[[ Records for this exercise open ]]

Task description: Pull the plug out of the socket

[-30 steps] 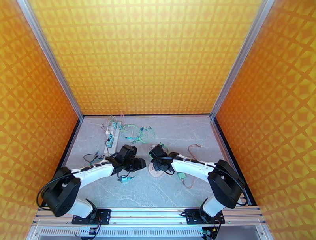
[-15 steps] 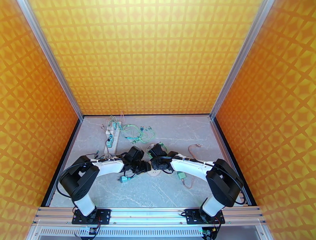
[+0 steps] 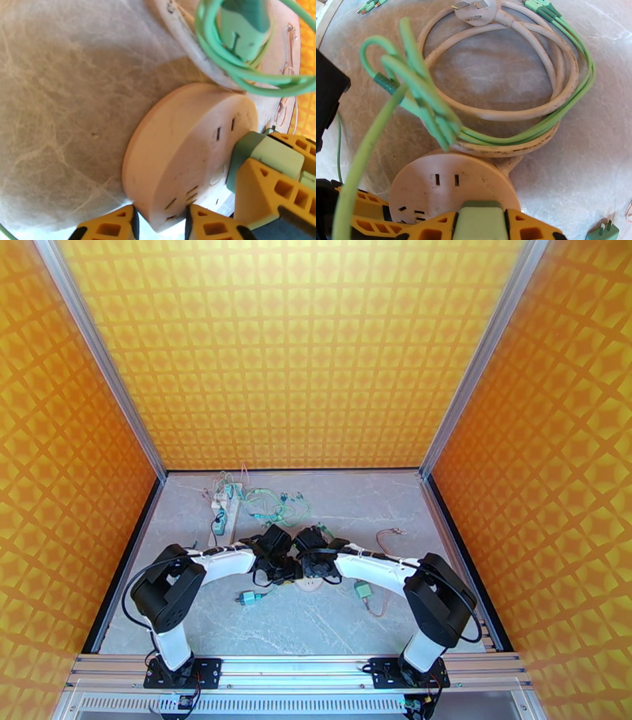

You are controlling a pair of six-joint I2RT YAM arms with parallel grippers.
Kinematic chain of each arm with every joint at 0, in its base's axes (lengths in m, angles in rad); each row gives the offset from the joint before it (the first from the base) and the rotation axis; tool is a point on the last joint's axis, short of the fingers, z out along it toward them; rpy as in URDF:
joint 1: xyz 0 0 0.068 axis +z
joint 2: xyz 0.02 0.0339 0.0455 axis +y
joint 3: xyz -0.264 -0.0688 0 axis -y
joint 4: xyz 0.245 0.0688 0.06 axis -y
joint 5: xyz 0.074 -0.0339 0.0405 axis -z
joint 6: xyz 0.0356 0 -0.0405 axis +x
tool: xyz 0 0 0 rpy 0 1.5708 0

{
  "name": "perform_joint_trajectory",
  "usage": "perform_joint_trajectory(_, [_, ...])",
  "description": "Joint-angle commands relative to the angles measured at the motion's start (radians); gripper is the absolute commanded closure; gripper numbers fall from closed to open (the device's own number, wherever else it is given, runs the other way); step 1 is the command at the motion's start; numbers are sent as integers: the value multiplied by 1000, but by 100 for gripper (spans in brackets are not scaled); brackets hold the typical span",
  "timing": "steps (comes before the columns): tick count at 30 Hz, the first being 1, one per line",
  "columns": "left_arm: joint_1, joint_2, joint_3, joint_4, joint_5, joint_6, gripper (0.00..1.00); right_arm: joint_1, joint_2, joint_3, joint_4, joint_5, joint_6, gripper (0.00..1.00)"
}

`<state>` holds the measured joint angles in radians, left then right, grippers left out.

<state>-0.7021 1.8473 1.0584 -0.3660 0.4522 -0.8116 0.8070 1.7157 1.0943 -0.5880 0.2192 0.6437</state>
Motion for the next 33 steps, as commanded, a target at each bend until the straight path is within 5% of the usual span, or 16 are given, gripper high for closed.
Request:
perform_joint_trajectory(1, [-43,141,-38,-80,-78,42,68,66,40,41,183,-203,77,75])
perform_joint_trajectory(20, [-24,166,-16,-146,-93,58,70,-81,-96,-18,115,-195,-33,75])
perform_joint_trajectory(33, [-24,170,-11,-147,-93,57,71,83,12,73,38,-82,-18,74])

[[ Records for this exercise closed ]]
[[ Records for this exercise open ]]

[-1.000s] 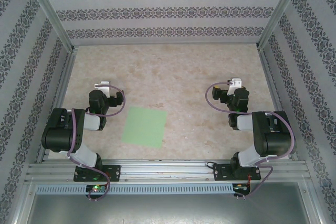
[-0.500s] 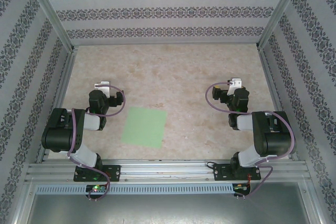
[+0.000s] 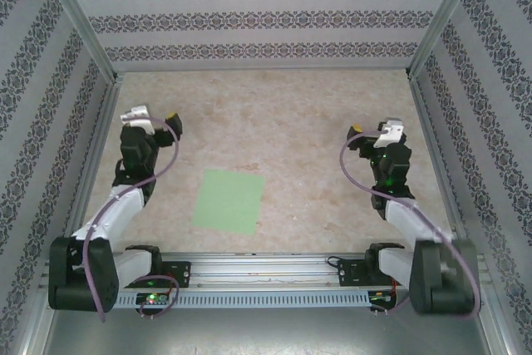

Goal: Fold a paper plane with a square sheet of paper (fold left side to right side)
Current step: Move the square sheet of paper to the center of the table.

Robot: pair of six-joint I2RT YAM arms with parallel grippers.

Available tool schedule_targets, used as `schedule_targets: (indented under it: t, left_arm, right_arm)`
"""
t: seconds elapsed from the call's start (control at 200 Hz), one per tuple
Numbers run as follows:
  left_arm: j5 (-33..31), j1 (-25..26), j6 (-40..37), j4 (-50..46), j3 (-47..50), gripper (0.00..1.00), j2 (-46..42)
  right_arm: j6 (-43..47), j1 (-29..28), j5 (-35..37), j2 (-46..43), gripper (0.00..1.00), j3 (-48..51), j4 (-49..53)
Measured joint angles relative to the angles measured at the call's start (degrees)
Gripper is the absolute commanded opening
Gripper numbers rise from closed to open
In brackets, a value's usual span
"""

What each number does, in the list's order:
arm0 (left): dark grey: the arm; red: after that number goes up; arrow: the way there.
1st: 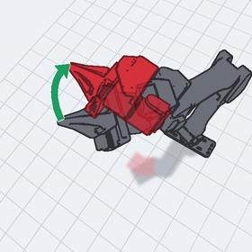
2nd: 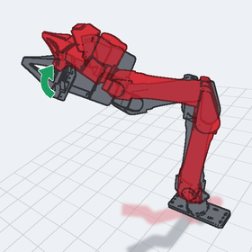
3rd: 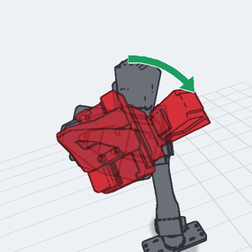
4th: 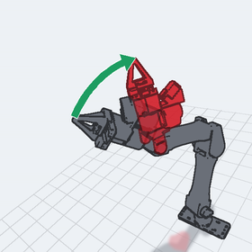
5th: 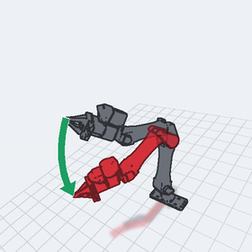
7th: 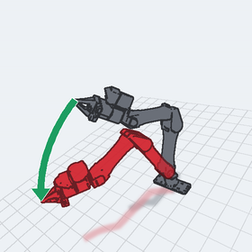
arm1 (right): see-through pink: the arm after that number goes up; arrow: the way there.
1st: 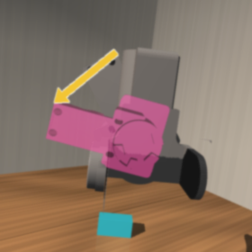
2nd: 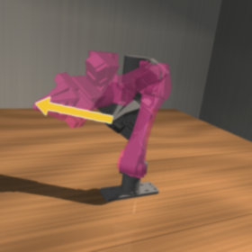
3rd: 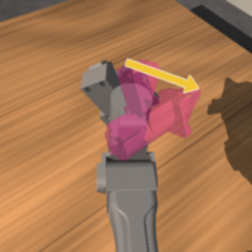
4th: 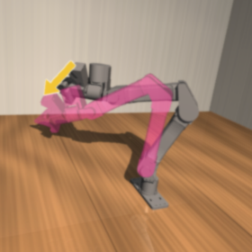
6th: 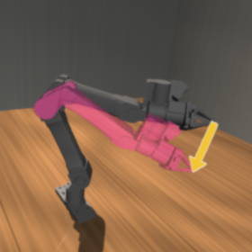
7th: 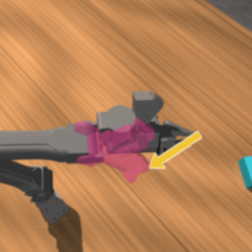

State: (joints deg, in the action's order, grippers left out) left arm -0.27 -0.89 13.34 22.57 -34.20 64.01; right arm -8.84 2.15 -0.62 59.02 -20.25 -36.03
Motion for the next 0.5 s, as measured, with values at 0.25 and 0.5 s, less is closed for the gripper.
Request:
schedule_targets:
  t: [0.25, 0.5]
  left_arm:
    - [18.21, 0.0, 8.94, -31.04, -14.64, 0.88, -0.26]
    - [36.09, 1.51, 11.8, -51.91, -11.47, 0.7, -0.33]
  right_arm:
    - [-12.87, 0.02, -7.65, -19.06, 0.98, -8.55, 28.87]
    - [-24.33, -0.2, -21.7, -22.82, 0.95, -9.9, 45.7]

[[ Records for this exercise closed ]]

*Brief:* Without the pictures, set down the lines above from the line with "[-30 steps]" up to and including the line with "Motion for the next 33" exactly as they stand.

*Problem solution:*
[-30 steps] 
[-15 steps] 
[+0 steps] 

You are controlling a pair of six-joint I2RT YAM arms with parallel grippers.
Kinematic chain of each arm with every joint at 0, in its base's axes (lengths in m, angles in rad); each row gives the offset from the joint before it (the first from the base) and the rotation axis; tool is a point on the last joint's axis, short of the fingers, z out along it toward them; rpy as in URDF:
joint 1: xyz 0 0 0.068 axis +z
joint 2: xyz 0.02 0.0339 0.0455 axis +y
joint 3: xyz -0.264 -0.0688 0 axis -y
joint 4: xyz 0.245 0.0688 0.06 axis -y
joint 5: xyz 0.074 -0.0339 0.0405 axis -z
joint 6: xyz 0.0356 0 -0.0405 axis +x
tool: xyz 0 0 0 rpy 0 1.5708 0

{
  "name": "perform_joint_trajectory",
  "usage": "perform_joint_trajectory(_, [_, ...])",
  "description": "Joint-angle commands relative to the angles measured at the motion's start (radians); gripper is the absolute commanded closure; gripper numbers fall from closed to open (the device's own number, wherever else it is given, runs the other way); step 1 is the command at the motion's start; numbers are sent as integers: the value multiplied by 1000, but by 100 for gripper (spans in brackets are not scaled); brackets hold the typical span",
  "timing": "steps (comes before the columns): tick count at 30 Hz, the first being 1, one per line",
  "columns": "left_arm: joint_1, joint_2, joint_3, joint_4, joint_5, joint_6, gripper (0.00..1.00); right_arm: joint_1, joint_2, joint_3, joint_4, joint_5, joint_6, gripper (0.00..1.00)"
}

`<state>` holds the measured joint angles in radians, left then right, grippers left out.

<state>-0.7021 1.8473 1.0584 -0.3660 0.4522 -0.8116 0.8070 1.7157 1.0943 -0.5880 0.2192 0.6437</state>
Motion for the next 33 steps, as commanded, a target at each bend until the straight path is within 5% of the usual span, or 16 are given, gripper high for closed.

This concludes the output for the exercise.